Capítulo 1
No hablé con mi madre de las circunstancias que acompañaron la muerte de mi padre, hasta un día que hubiera sido como otro cualquiera de no ser porque fue el último en que la vi con vida. Me contó que cuando lo encontraron estaba desnudo mostrando sus vergüenzas. Las vergüenzas a las que ella se refería no eran sus partes pudendas, sino unos extraños símbolos que cubrían su cuerpo. Las divisas del diablo, las llamó, al tiempo que se persignaba. Me explicó, con la mirada perdida en el pasado, cómo su pecho y espalda tenían aquellos extraños símbolos que él llamaba estigmas y que ella odiaba hasta el extremo de haberle denegado relaciones.
Lo encontraron dos días después de su desaparición, los mismos que su cuerpo pasó sumergido en aquella gran tinaja de vino tinto, en el sótano de la casa, bajo la alcoba marital. No llevaba encima ni tan siquiera el anillo de oro de compromiso y le habían afeitado el vello de los genitales, de las piernas, del pecho… Tenía las uñas cortadas por encima de lo conveniente, como si hubiera sido sometido a tortura o quisieran hacer desaparecer cualquier rastro inorgánico de ellas que el rojo alcohol no pudiera llevarse en su largo y oscuro reposo. En sus omóplatos llevaba puestas unas alas de cera atadas a su cuerpo con una soga gruesa de esparto que le rodeaba el torso y pasaba por sus axilas y que en el tórax se cruzaba formando una cruz.
Mi madre y yo salimos del pueblo a los pocos días de su muerte. Nunca más hablé con ella sobre lo sucedido. Era como si algo sobrenatural me impidiera hacerlo, como si un recuerdo extraviado en algún recóndito lugar de mi mente luchara por permanecer allí, encarcelado. Como si algo me dijera que el silencio que se mantuvo en el pueblo sobre lo ocurrido, que el mutismo de mi madre, la falta de lágrimas, la aparente ausencia de dolor, solo eran producto del instinto de supervivencia, un instinto que todos debíamos mantener.

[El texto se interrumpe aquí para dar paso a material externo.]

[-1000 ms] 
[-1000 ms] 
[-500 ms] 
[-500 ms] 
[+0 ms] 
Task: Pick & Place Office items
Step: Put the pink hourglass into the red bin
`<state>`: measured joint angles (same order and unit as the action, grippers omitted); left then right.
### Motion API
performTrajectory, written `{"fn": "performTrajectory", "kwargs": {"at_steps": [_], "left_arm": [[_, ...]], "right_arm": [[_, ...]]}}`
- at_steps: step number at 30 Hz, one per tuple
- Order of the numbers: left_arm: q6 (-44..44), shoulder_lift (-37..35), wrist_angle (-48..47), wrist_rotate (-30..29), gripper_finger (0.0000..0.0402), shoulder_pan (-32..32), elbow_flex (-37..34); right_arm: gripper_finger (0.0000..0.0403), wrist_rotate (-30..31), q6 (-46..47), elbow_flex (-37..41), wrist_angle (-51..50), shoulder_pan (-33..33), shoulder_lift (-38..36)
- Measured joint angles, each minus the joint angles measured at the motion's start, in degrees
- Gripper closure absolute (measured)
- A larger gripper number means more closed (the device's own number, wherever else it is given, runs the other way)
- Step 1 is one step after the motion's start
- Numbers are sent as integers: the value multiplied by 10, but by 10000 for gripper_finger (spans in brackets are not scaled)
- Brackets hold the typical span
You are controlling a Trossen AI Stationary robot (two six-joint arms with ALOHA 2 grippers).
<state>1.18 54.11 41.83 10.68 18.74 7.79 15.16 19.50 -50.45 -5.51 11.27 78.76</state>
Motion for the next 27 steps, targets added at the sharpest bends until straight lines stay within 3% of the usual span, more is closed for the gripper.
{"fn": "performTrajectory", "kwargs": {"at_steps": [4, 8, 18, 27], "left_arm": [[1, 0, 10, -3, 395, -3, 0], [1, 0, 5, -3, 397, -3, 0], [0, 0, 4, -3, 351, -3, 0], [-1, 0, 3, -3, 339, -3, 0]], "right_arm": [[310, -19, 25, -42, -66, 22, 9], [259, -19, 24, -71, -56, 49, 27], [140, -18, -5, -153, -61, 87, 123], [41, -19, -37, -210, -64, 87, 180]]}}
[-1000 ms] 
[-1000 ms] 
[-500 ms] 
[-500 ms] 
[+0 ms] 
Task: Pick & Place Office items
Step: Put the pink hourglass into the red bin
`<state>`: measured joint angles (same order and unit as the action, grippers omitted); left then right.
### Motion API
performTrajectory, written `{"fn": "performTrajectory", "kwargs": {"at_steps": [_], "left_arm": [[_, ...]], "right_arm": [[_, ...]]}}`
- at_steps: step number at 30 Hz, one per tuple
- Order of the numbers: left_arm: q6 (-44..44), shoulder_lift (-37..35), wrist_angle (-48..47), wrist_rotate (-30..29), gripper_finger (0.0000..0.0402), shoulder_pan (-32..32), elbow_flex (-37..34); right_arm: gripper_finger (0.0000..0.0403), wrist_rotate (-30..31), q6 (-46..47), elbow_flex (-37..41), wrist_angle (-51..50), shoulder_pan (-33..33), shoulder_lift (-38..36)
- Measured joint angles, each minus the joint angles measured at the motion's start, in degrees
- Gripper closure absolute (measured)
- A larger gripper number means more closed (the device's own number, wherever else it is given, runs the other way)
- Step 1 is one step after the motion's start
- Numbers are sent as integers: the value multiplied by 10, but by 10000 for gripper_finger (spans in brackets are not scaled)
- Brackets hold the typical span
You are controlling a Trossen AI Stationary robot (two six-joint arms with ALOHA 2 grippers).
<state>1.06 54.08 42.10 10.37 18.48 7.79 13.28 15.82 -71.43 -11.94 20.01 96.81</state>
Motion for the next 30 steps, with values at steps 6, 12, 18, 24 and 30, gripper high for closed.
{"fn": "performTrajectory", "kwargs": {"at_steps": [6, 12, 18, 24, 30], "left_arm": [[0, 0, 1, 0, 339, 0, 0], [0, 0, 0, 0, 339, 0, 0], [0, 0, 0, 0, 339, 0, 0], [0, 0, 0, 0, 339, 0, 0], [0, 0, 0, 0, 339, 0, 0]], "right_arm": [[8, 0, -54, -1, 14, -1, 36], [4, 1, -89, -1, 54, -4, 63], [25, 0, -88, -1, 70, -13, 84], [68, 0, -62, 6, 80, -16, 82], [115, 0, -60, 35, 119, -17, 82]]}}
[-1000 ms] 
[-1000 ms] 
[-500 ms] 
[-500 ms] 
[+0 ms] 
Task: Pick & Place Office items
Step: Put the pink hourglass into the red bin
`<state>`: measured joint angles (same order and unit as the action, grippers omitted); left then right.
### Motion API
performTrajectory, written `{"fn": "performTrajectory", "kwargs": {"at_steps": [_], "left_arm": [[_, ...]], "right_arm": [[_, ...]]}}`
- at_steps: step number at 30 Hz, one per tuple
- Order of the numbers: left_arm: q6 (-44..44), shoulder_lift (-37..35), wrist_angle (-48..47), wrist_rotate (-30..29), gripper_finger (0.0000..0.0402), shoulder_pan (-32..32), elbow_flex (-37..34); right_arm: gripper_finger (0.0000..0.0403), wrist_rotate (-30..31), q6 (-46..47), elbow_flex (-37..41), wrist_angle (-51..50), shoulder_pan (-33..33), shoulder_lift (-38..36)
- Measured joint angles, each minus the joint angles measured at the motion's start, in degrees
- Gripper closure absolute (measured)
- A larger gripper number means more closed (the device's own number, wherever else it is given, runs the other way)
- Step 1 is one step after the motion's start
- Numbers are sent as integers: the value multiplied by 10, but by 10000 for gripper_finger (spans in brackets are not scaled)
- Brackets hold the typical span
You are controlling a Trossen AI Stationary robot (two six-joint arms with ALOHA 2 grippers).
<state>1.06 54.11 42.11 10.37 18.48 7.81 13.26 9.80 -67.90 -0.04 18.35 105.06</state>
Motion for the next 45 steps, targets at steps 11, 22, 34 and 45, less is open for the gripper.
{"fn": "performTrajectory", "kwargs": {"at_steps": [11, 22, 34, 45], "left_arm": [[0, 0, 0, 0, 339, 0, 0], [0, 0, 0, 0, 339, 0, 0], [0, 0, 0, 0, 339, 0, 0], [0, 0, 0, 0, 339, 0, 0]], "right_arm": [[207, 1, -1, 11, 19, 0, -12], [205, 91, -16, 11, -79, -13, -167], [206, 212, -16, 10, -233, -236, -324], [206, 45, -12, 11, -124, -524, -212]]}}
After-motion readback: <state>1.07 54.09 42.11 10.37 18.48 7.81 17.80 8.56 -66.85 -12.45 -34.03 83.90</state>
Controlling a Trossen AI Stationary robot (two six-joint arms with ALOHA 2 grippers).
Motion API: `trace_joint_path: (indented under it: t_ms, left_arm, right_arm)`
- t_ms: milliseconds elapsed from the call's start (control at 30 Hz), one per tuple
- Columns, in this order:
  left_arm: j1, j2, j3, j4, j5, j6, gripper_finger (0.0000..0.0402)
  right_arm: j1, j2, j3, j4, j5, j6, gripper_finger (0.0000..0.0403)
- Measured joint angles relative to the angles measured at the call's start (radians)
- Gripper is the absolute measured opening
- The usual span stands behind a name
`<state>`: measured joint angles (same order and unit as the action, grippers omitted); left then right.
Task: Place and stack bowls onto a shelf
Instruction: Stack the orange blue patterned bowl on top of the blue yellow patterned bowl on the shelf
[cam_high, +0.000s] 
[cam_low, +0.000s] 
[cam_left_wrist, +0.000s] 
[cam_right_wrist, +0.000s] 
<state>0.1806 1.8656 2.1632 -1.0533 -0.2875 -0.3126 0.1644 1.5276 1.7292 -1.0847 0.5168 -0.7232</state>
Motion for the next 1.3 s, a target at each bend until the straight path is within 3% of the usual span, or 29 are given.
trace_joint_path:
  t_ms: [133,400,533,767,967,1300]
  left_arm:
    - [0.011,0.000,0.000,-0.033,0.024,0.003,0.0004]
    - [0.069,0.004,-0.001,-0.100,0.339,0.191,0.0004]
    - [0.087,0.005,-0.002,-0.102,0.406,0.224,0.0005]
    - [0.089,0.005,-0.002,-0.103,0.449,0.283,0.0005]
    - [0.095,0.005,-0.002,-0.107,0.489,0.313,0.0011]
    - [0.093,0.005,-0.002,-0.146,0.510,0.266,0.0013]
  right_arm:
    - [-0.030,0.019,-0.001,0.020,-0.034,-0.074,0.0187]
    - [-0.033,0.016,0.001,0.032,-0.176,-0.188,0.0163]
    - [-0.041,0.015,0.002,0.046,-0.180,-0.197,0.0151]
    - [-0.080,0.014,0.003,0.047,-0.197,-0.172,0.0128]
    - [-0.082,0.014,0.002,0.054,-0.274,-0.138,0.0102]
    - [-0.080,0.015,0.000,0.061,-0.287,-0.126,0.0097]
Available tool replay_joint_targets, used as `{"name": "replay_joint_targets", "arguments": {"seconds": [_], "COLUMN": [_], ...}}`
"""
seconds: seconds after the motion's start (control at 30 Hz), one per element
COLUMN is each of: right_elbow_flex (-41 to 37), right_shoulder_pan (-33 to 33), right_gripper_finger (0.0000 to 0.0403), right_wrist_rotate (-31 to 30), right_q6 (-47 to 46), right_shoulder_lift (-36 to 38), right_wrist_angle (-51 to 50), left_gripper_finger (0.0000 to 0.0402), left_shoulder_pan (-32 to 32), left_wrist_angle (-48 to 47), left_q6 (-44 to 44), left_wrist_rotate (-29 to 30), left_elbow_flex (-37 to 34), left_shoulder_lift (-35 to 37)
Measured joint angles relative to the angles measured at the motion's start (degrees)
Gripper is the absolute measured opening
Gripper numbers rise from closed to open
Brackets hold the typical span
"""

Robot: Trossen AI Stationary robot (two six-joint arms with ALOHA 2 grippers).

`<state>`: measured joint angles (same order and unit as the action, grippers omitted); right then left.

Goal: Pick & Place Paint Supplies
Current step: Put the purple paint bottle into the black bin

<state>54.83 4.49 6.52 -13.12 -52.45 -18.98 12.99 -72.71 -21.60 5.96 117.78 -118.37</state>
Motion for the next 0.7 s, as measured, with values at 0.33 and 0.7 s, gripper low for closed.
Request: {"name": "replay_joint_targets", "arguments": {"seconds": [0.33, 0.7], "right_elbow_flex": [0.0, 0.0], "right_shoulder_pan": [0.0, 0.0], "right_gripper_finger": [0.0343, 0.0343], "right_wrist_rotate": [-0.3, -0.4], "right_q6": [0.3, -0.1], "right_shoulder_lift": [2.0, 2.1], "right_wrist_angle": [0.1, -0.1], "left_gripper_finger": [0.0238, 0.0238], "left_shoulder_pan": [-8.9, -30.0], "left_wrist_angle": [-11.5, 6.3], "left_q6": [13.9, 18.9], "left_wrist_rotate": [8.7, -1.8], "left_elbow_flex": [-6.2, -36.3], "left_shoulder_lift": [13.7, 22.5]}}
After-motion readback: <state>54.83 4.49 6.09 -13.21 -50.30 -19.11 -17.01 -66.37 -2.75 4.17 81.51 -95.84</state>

De no haber recibido la carta, parte de aquellos recuerdos habrían seguido igual; ocultos, formando parte de las imágenes desdibujadas de mi infancia. Los pocos instantes que aún luchaban por mantenerse vivos, permanecerían indefinidamente moribundos, flotando entre el pasado y el presente, licuándose silenciosos e impotentes mientras mi reminiscencia infantil perdía verosimilitud con el paso del tiempo.
Dicen que la infancia marca nuestro carácter y este encamina parte de nuestro futuro. A mí me señaló de alguna forma lo sucedido. El intentar olvidar todo aquello, junto a la atracción visceral por los jeroglíficos que me inculcó mi padre, forjó mi carácter mortecino, solitario y ajado. Aquellos años inundaron mi mente de una inquietud tan visceral como irrefrenable hacia todo lo que se relacionase con la muerte, y de una fascinación que, irónicamente y a pesar de lo sucedido, aún hoy se mantiene viva en mí.
Recuerdo cómo a diario mi padre me hacía descifrar historias que entremezclaba entre los textos de varios cuentos. En cada una de ellas había insertado un mensaje en clave. La solución revelaba el lugar exacto en donde estaba escondido el último coleóptero que había disecado para mí. Aquella colección de coleópteros que su muerte me impidió terminar es lo único que conservo de él. La colección incompleta y el recuerdo de la idiosincrasia que tenía para construir un cuento con partes de otros cuentos. Historias de historias que, la mayoría de las veces, adquirían un significado escalofriante, como la realidad. Él lo llamaba los mensajes ocultos de los genios de las letras; las logias de la verdad.